Except there’s this prior series of events, which looks inconsistent with that answer. To the extent that I understand them, which I think I do, enough for these purposes—what baffles me is the motivations for the events, not the results. So, either the book is inconsistent; the book is consistent but isn’t clear about reconciling the apparent inconsistency; or the book is clear but I’m too stupid to understand it. Being confident in my intellectual abilities, I’m naturally leaning towards the first two, neither of which are good.

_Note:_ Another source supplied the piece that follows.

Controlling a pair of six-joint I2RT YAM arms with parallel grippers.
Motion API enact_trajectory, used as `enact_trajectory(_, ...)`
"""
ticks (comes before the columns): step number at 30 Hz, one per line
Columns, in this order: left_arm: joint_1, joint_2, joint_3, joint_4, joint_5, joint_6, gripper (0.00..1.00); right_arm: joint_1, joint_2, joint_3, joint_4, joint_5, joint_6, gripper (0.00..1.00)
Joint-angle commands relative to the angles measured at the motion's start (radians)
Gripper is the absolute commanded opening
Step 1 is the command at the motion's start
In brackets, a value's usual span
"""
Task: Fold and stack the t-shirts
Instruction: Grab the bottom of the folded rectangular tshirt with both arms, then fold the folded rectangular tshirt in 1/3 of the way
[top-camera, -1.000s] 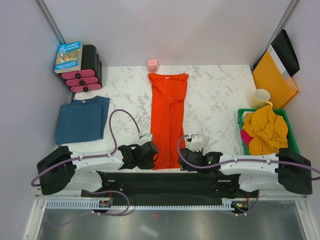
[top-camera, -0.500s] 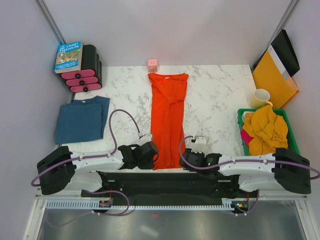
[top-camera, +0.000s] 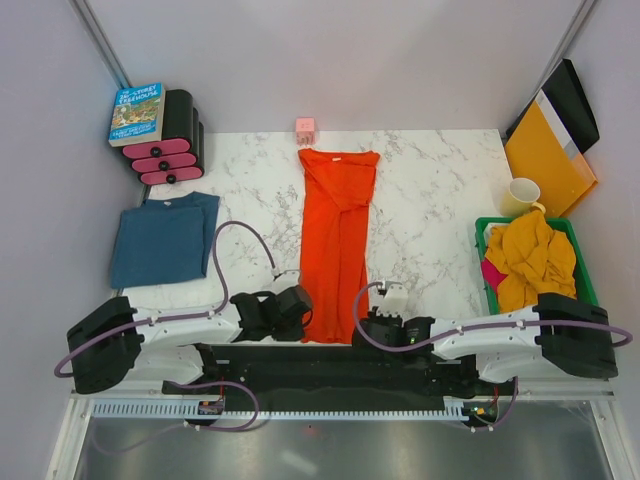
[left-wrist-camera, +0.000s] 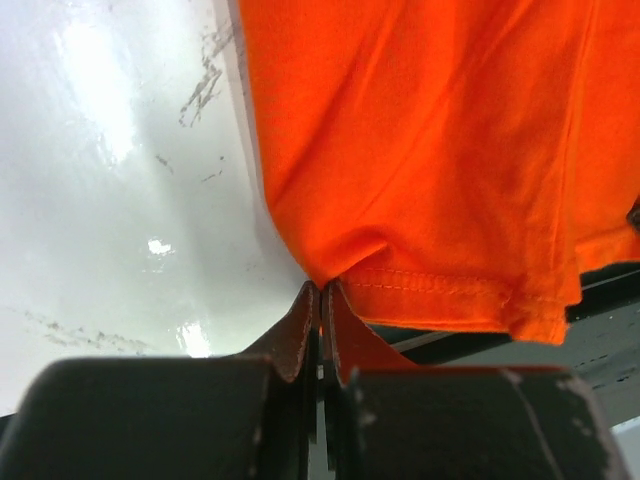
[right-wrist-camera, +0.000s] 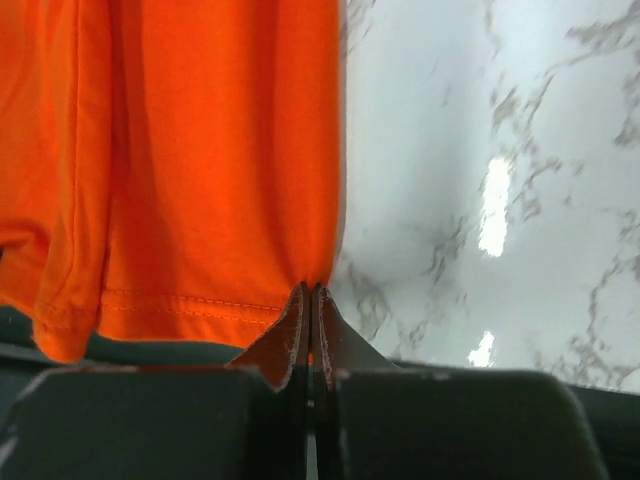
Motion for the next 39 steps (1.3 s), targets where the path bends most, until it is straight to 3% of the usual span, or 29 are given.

(Yes, I know what response I’m inviting. Go ahead, prove it. The events in question are, briefly, (ROT13 spoilers) fnenfgv orngvat gur fuvg bhg bs fvev fb ur pna or na rzcnguvp uhzna naq haqrefgnaq gur nyvraf, juvpu npghnyyl jbexf.)
[**] If that’s your thing, there are appendices with over a hundred references.
Even if I understood this book, I suspect it wouldn’t work for me, because as I said, I’m not really interested in the question it’s asking. As a result of that detachment, I can see all the ways the book has been deliberately constructed to get to its answer, or to be uncharitable, all the ways it’s stacked the deck. In short, I neither liked it nor was impressed by it, again finding myself in the apparent minority (and regretting this whole Worldcon-homework thing).